Jusqu’à l’âge de treize ans, elle va à l’école à Touquin.
Puis elle est placée chez des fruitiers qui vendent sur les marchés de la région (Coulommiers, Provins) : elle est à la fois “bonne à tout faire” et vendeuse.
Ces commerçants se prennent d’amitié pour Angèle et, à la suite du décès de son père, lui confient, à 24 ans, la gérance du petit hôtel Magd’hotel à clientèle ouvrière situé au 3-5 rue de Lunéville dans le 19e arrondissement.
C’est ainsi qu’elle fait la connaissance de Pierre Landrieux, né le 27 octobre 1913 à Paris 14e, souvent surnommé “René”, avec qui elle vit maritalement à partir de 1934. Dès lors, son destin sera intimement lié à celui de son compagnon, lui-même machiniste aux studios cinématographiques des Buttes-Chaumont, responsable CGT et communiste. Angèle, qui a perdu la foi religieuse de son enfance, adhère au Parti communiste en 1937.
Créateur du Comité d’aide à l’Espagne républicaine du 19e, Pierre Landrieux part en Espagne en avril 1938 pour prendre la relève au sein des Brigades internationales. De son côté, Angèle participe activement à organiser la solidarité avec les républicains espagnols.
Blessé par des éclats d’obus à la cheville, Pierre est rapatrié à la fin de 1938. En février 1939, le Parti Communiste lui confie, ainsi qu’à Angèle, le poste de gardien de la Maison des Blessés.

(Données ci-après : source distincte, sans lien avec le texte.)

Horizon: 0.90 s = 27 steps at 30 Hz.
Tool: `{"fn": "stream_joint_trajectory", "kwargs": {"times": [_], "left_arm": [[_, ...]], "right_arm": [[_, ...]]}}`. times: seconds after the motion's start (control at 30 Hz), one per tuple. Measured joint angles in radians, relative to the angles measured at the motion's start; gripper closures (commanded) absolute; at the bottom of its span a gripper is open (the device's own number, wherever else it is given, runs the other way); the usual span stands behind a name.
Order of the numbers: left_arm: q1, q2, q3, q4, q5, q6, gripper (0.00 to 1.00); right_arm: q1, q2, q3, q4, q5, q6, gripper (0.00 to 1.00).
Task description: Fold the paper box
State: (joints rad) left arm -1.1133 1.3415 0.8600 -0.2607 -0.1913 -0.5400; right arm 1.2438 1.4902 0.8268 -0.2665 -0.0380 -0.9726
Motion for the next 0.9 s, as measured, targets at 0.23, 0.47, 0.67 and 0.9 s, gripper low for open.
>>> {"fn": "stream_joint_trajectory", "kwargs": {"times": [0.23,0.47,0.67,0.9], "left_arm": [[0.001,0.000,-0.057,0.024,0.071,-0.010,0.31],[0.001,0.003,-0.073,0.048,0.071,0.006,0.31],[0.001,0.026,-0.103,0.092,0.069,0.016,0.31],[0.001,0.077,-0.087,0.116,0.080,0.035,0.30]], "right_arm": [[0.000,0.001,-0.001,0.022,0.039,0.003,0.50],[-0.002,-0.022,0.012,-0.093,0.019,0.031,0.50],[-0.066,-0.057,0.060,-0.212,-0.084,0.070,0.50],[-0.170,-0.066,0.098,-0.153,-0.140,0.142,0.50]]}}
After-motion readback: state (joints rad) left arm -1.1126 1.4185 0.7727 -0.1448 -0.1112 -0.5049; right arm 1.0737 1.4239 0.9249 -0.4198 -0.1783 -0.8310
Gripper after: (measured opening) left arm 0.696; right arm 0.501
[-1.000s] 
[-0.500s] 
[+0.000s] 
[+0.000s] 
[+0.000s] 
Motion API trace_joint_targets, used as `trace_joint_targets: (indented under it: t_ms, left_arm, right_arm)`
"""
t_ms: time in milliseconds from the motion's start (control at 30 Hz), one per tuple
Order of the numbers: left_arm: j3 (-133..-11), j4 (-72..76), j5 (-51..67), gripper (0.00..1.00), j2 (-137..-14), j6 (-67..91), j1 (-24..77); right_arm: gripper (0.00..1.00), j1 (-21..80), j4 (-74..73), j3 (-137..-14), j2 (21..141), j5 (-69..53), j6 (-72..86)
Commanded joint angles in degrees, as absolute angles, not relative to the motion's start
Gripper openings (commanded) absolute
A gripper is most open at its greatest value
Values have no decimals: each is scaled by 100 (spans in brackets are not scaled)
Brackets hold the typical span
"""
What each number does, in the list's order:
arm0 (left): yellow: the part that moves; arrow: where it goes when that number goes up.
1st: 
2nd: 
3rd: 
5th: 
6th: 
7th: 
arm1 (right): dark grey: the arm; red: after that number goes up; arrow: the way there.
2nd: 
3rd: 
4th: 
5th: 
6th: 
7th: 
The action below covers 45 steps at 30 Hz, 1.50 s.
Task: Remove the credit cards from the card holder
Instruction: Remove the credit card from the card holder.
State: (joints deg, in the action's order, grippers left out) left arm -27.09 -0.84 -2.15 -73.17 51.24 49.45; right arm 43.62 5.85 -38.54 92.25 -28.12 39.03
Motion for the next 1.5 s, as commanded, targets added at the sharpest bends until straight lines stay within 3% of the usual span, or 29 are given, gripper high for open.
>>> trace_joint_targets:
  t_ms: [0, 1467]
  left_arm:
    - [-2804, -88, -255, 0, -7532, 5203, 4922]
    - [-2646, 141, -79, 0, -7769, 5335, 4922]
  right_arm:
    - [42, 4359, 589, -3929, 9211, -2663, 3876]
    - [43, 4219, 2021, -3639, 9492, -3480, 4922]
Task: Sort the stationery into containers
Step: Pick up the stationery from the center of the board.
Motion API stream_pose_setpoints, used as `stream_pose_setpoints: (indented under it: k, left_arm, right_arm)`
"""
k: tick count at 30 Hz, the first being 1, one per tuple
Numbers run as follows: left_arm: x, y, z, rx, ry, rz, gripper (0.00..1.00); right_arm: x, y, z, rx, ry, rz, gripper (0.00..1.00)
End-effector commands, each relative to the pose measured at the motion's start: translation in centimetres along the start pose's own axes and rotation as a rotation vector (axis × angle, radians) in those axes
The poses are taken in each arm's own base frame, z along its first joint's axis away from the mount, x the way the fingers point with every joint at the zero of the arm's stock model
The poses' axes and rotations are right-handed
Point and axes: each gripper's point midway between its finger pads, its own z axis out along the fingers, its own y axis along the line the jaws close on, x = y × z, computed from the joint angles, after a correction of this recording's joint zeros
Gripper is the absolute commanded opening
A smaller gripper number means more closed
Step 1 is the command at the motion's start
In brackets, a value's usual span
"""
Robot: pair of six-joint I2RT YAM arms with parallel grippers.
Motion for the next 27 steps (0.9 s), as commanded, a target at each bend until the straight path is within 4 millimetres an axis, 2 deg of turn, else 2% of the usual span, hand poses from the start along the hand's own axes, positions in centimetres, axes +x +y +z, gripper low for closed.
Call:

Mobilisé fin 1939 et affecté à Mutzig, Pierre Landrieux est fait prisonnier en juin 1940 et envoyé dans un Stalag de Prusse orientale. Angèle décide de reprendre le flambeau : dès l’automne 1940, elle distribue des tracts contre le gouvernement de Vichy.
En mai 1941, elle entre dans la lutte clandestine au sein de l’Organisation spéciale du Parti communiste en tant que qu’agent de liaison de Georges Vallet (“Raoul”), ancien des brigades internationales et frère d’armes de Pierre Landrieux.
En 1942, Angèle – sous le pseudonyme de “Nicole” – devient agent de liaison de l’état-major des FTP de la région parisienne, aux cotés de Cécile Rol-Tanguy et Cécile Ouzoulias. Elle est en contact avec Jeanne Alexandre, Marie-Louise Colombain, Suzanne Lasne.
Parallèlement, elle projette un mariage par procuration avec Pierre Landrieux, toujours prisonnier en Allemagne : tous les papiers sont réunis…
Le 14 décembre 1942, sa camarade Suzanne Lasne est appréhendée dans sa planque par les policiers des brigades spéciales venus arrêter un jeune FTP qui s’y trouvait et qu’ils filaient depuis quelques jours. Suzanne, qui n’a pas le temps d’esquisser un geste, a dans sa poche un papier sur lequel elle a inscrit en clair ses rendez-vous des prochains jours et qu’elle compte transcrire en code une fois chez elle.
Le 21 décembre 1942, Angèle est arrêtée à Levallois-Perret, par les brigades spéciales, au retour d’une mission. Le rapport des Renseignements généraux (RG) indiquent un rendez-vous avec un certain “Camus” qui déclare ne pas la reconnaître. Elle est fouillée et son domicile est perquisitionné, mais sans résultat. La fiche établie par les RG indique « divorcée », avec une adresse fantaisiste : « 19, rue du Docteur Landrieux ».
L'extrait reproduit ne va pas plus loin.